Opciones quirúrgicas
Se indican en recidivas o lesiones estructurales graves:
- Reparación artroscópica de Bankart.
- Transferencia del coracoides (técnica de Latarjet).
- Capsulorrexis y plicatura.
Técnicas quirúrgicas avanzadas para prevenir recidivas
La experiencia y la tecnología permiten:
- Cirugía mínimamente invasiva con visión artroscópica de alta definición.
- Anclajes y suturas biocompatibles para asegurar el tejido.
- Planes personalizados según anatomía y actividad del paciente.
Rehabilitación personalizada
Cada paciente requiere un protocolo adaptado a su evolución y objetivos deportivos o laborales. La colaboración multidisciplinar (fisioterapeuta, médico rehabilitador y cirujano) optimiza los resultados y reduce el riesgo de recidiva.
Ventajas de confiar en el Dr. Luis Tomás Llano
- Más de 20 años de experiencia en cirugía de hombro y mano.
- Técnicas mínimamente invasivas con prótesis y anclajes de última generación.
- Atención personalizada y plan de rehabilitación integral.
- Compromiso con la investigación y formación continua.

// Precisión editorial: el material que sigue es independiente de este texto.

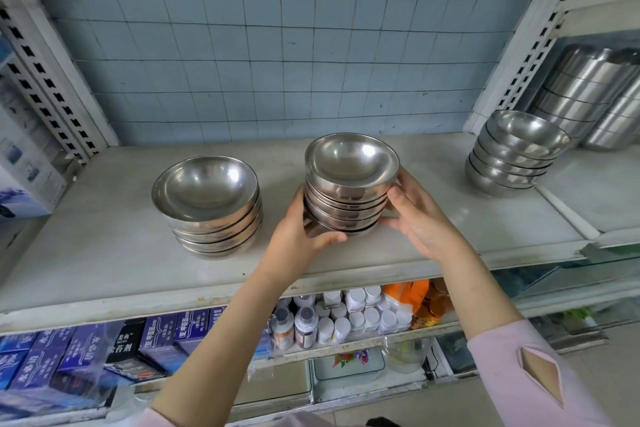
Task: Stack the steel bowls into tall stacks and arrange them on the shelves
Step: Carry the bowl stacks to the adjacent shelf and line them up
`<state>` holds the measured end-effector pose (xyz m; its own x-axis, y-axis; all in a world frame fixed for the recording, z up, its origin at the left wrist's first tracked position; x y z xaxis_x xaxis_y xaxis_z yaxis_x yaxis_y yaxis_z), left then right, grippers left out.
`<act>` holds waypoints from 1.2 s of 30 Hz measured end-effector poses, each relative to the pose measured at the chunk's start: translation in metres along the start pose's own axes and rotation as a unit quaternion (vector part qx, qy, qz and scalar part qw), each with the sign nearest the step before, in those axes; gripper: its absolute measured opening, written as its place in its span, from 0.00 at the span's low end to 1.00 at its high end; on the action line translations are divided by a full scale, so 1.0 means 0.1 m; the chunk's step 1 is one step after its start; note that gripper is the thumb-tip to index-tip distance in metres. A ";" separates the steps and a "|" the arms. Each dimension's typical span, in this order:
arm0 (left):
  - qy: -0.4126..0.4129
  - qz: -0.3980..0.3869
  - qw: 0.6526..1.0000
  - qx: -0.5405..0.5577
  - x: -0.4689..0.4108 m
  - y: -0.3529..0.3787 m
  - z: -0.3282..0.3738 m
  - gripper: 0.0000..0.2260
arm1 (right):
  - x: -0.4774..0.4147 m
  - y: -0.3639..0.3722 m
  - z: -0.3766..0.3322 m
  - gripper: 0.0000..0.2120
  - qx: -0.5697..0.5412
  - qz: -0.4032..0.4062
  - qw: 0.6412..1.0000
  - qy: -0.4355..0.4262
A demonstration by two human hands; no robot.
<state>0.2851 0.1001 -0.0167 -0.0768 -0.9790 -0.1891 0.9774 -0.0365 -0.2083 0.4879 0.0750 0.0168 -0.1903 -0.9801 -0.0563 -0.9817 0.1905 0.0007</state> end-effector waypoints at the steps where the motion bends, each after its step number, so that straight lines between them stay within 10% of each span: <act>1: 0.011 -0.003 1.000 0.002 0.02 0.03 0.07 0.41 | 0.04 -0.07 -0.02 0.45 -0.005 0.010 1.000 -0.003; 23: 0.064 -0.232 0.969 0.061 1.27 3.72 1.60 0.42 | 1.90 -4.08 -0.53 0.42 -0.026 0.303 0.952 -0.016; 36: 0.052 -0.279 0.956 0.073 0.69 5.98 1.88 0.43 | 1.30 -6.12 -0.42 0.41 -0.021 0.350 0.936 -0.022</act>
<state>0.9015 -0.0268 0.0264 -0.6069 -0.7732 -0.1838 0.7944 -0.5830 -0.1704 1.0639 -0.1717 0.0512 -0.7875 -0.6126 -0.0681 -0.6164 0.7821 0.0916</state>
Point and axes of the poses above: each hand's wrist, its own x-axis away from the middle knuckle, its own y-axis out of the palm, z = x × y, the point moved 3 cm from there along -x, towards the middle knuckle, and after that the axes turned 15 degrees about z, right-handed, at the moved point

- Alta tasa de éxito en la prevención de luxaciones recurrentes.
Preguntas frecuentes
- ¿Cómo puedo prevenir una luxación de hombro? Mediante un programa de fortalecimiento muscular, control neuromuscular y evitando movimientos extremos sin una base adecuada.
- ¿Cuál es el tiempo de inmovilización tras una luxación? Generalmente de 2 a 4 semanas, según la estabilidad lograda y la valoración médica.
- ¿Es siempre necesaria la cirugía? No. En el primer episodio sin lesiones estructurales severas, suelen elegir reducciones cerradas y rehabilitación.
- ¿Qué ejercicios ayudan a fortalecer el hombro post-luxación? Rotaciones externas con banda elástica, elevaciones en prono y ejercicios de propiocepción.
- ¿Cuándo puedo volver a practicar deporte? Depende de la evolución; habitualmente tras 3–4 meses de rehabilitación progresiva y pruebas funcionales satisfactorias.